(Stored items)
──────────────────────────────
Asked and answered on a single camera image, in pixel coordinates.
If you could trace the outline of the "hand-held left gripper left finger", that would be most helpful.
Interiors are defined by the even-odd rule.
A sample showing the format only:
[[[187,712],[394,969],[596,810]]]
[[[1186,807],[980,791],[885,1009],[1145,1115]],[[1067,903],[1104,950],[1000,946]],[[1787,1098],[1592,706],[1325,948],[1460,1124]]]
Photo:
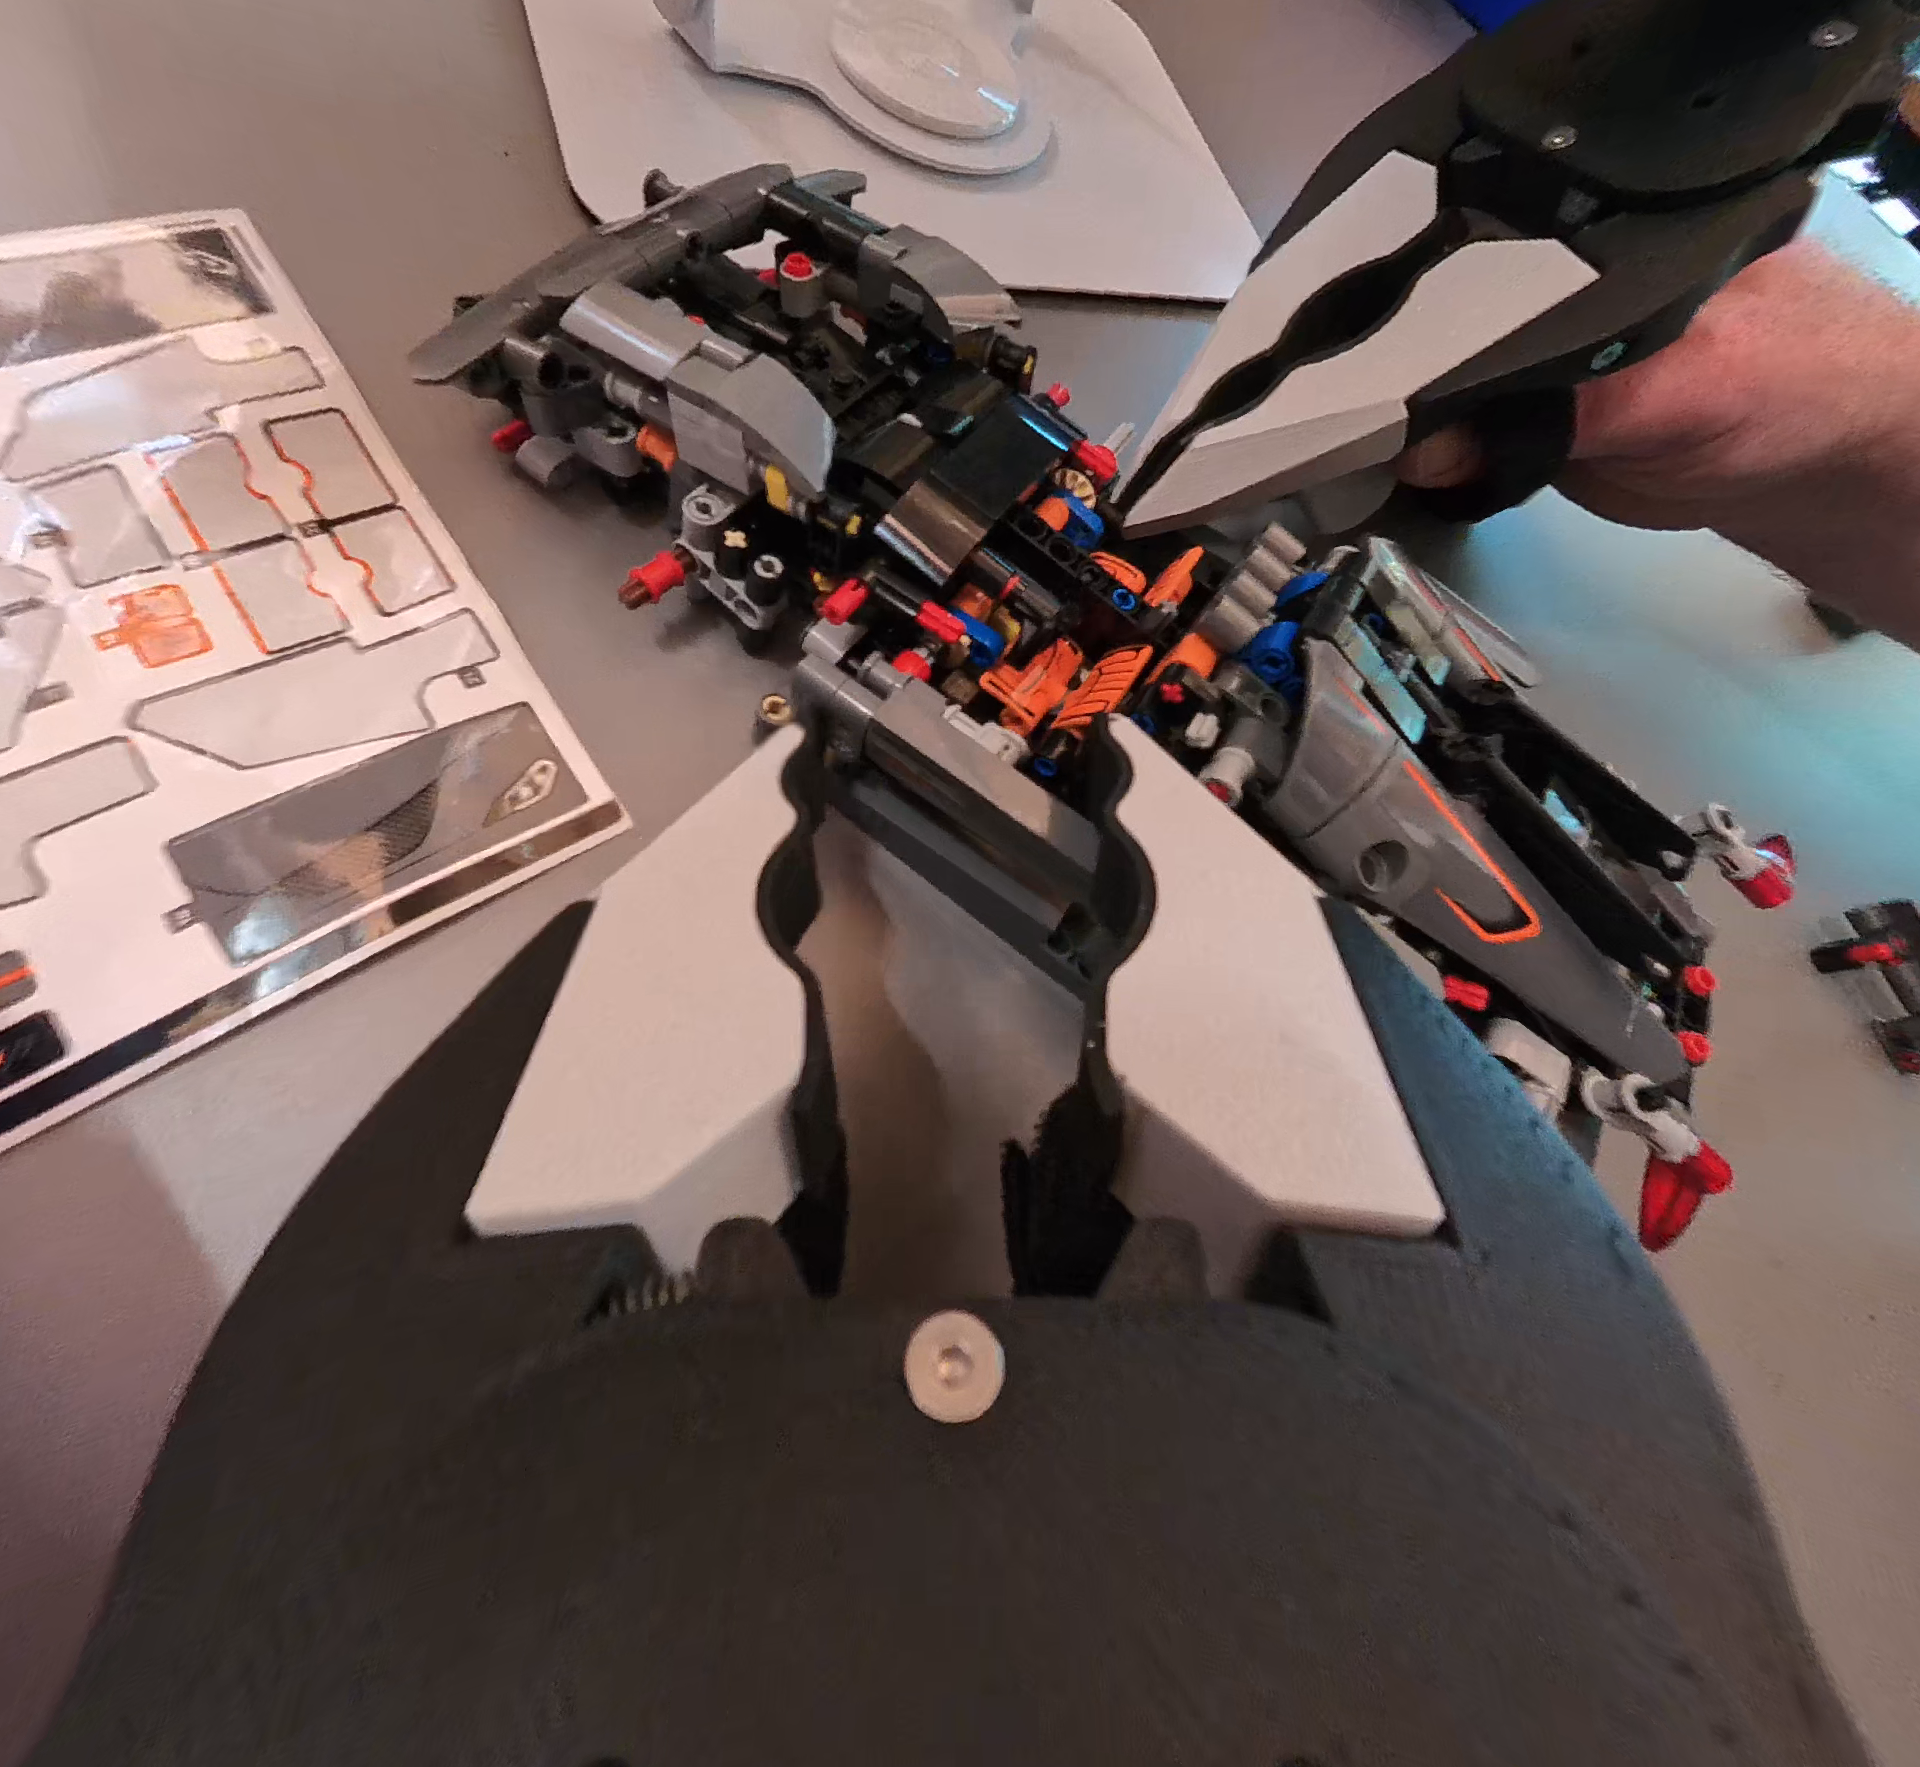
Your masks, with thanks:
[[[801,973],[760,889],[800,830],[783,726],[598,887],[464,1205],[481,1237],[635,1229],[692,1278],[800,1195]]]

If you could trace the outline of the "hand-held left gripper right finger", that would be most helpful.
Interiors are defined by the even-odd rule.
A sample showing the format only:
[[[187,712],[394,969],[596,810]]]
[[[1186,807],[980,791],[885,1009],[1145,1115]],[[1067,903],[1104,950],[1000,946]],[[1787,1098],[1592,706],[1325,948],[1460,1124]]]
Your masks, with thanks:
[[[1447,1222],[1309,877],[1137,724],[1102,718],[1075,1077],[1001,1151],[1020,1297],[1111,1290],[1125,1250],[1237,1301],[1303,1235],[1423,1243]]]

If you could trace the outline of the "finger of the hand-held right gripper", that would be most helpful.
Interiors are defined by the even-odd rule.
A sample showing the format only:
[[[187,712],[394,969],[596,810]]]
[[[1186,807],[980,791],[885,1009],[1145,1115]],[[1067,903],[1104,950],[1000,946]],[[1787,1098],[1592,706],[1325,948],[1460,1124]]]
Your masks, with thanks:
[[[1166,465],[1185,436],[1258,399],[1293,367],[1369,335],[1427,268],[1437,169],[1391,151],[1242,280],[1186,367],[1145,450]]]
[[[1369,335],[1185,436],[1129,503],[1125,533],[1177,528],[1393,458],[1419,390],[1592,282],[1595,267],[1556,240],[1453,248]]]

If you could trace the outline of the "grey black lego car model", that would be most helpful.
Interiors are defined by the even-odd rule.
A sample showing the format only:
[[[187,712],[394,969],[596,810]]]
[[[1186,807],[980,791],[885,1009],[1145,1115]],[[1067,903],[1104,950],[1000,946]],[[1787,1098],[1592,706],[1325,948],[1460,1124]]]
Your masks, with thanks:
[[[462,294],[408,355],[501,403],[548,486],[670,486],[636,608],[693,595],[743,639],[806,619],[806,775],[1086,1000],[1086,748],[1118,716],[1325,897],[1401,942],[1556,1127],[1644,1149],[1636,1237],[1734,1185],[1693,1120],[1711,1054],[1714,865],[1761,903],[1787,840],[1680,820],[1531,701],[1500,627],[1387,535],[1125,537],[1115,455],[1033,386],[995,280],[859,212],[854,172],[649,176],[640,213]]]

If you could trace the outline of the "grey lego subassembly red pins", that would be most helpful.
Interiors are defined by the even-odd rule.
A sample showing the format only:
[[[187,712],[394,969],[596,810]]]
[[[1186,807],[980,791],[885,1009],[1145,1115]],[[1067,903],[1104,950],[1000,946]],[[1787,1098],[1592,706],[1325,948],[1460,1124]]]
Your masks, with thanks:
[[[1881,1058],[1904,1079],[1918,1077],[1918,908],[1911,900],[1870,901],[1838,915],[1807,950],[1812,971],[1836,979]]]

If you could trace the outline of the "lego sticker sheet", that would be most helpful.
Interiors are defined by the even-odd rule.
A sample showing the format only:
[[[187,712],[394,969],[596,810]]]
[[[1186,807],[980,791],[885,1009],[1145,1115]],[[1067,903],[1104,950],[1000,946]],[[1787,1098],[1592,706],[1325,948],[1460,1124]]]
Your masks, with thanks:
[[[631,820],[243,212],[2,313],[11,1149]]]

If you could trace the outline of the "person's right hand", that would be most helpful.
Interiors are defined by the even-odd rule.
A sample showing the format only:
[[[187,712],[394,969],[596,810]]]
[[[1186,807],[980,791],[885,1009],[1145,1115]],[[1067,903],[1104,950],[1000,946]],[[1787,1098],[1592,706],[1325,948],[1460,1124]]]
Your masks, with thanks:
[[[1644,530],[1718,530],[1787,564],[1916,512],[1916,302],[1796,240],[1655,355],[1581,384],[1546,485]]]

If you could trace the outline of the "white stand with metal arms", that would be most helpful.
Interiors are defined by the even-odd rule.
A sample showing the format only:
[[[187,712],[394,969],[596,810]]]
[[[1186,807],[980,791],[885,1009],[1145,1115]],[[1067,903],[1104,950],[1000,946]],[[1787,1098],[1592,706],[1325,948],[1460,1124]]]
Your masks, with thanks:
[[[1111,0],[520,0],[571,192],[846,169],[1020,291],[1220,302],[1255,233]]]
──────────────────────────────
* **TASK TO CARRY OUT**
An exact copy of the records is required. Pictures do not belong in it.

* **THE COMPLETED TASK**
Asked and answered on a single camera image, in pixel coordinates.
If you could trace the outline of the "hand-held left gripper left finger", that would be most helpful.
Interiors are defined by the even-odd rule.
A sample showing the format only:
[[[187,712],[394,969],[596,810]]]
[[[1186,807],[980,791],[885,1009],[1145,1115]],[[1067,903],[1104,950],[1000,946]],[[1787,1098],[1592,706],[1325,948],[1460,1124]]]
Photo:
Your masks, with thanks:
[[[801,973],[760,889],[800,830],[783,726],[598,887],[464,1205],[481,1237],[635,1229],[692,1278],[800,1195]]]

If you could trace the outline of the "hand-held left gripper right finger", that would be most helpful.
Interiors are defined by the even-odd rule.
A sample showing the format only:
[[[187,712],[394,969],[596,810]]]
[[[1186,807],[980,791],[885,1009],[1145,1115]],[[1067,903],[1104,950],[1000,946]],[[1787,1098],[1592,706],[1325,948],[1460,1124]]]
Your masks, with thanks:
[[[1447,1222],[1309,877],[1137,724],[1102,718],[1075,1077],[1001,1151],[1020,1297],[1111,1290],[1125,1250],[1237,1301],[1303,1235],[1423,1243]]]

If you could trace the outline of the "finger of the hand-held right gripper", that would be most helpful.
Interiors are defined by the even-odd rule.
A sample showing the format only:
[[[187,712],[394,969],[596,810]]]
[[[1186,807],[980,791],[885,1009],[1145,1115]],[[1067,903],[1104,950],[1000,946]],[[1787,1098],[1592,706],[1325,948],[1460,1124]]]
Your masks, with thanks:
[[[1166,465],[1185,436],[1258,399],[1293,367],[1369,335],[1427,268],[1437,169],[1391,151],[1242,280],[1186,367],[1145,450]]]
[[[1369,335],[1185,436],[1129,503],[1125,533],[1177,528],[1393,458],[1419,390],[1592,282],[1595,267],[1556,240],[1453,248]]]

If you could trace the outline of the "grey black lego car model", that would be most helpful.
Interiors are defined by the even-odd rule.
A sample showing the format only:
[[[187,712],[394,969],[596,810]]]
[[[1186,807],[980,791],[885,1009],[1145,1115]],[[1067,903],[1104,950],[1000,946]],[[1787,1098],[1592,706],[1325,948],[1460,1124]]]
Your masks, with thanks:
[[[462,294],[408,355],[501,403],[548,486],[670,486],[636,608],[693,595],[743,639],[806,619],[806,775],[1086,1000],[1086,748],[1118,716],[1325,897],[1401,942],[1556,1127],[1644,1149],[1636,1237],[1734,1185],[1693,1120],[1711,1054],[1714,865],[1761,903],[1787,840],[1680,820],[1531,701],[1500,627],[1387,535],[1125,537],[1115,455],[1033,386],[995,280],[859,212],[854,172],[649,176],[640,213]]]

If you could trace the outline of the "grey lego subassembly red pins", that would be most helpful.
Interiors are defined by the even-odd rule.
A sample showing the format only:
[[[187,712],[394,969],[596,810]]]
[[[1186,807],[980,791],[885,1009],[1145,1115]],[[1067,903],[1104,950],[1000,946]],[[1787,1098],[1592,706],[1325,948],[1460,1124]]]
Your masks, with thanks:
[[[1881,1058],[1904,1079],[1918,1077],[1918,908],[1911,900],[1870,901],[1838,915],[1807,950],[1812,971],[1836,979]]]

If you could trace the outline of the "lego sticker sheet", that would be most helpful.
Interiors are defined by the even-odd rule.
A sample showing the format only:
[[[187,712],[394,969],[596,810]]]
[[[1186,807],[980,791],[885,1009],[1145,1115]],[[1067,903],[1104,950],[1000,946]],[[1787,1098],[1592,706],[1325,948],[1460,1124]]]
Your masks, with thanks:
[[[631,820],[243,212],[2,313],[11,1149]]]

If you could trace the outline of the "person's right hand", that would be most helpful.
Interiors are defined by the even-odd rule.
A sample showing the format only:
[[[187,712],[394,969],[596,810]]]
[[[1186,807],[980,791],[885,1009],[1145,1115]],[[1067,903],[1104,950],[1000,946]],[[1787,1098],[1592,706],[1325,948],[1460,1124]]]
Your masks, with thanks:
[[[1644,530],[1718,530],[1787,564],[1916,512],[1916,302],[1796,240],[1655,355],[1581,384],[1546,485]]]

If you could trace the outline of the "white stand with metal arms", that would be most helpful.
Interiors are defined by the even-odd rule.
A sample showing the format only:
[[[187,712],[394,969],[596,810]]]
[[[1186,807],[980,791],[885,1009],[1145,1115]],[[1067,903],[1104,950],[1000,946]],[[1787,1098],[1592,706],[1325,948],[1460,1124]]]
Your masks, with thanks:
[[[1111,0],[520,0],[571,192],[846,169],[1020,291],[1220,302],[1255,233]]]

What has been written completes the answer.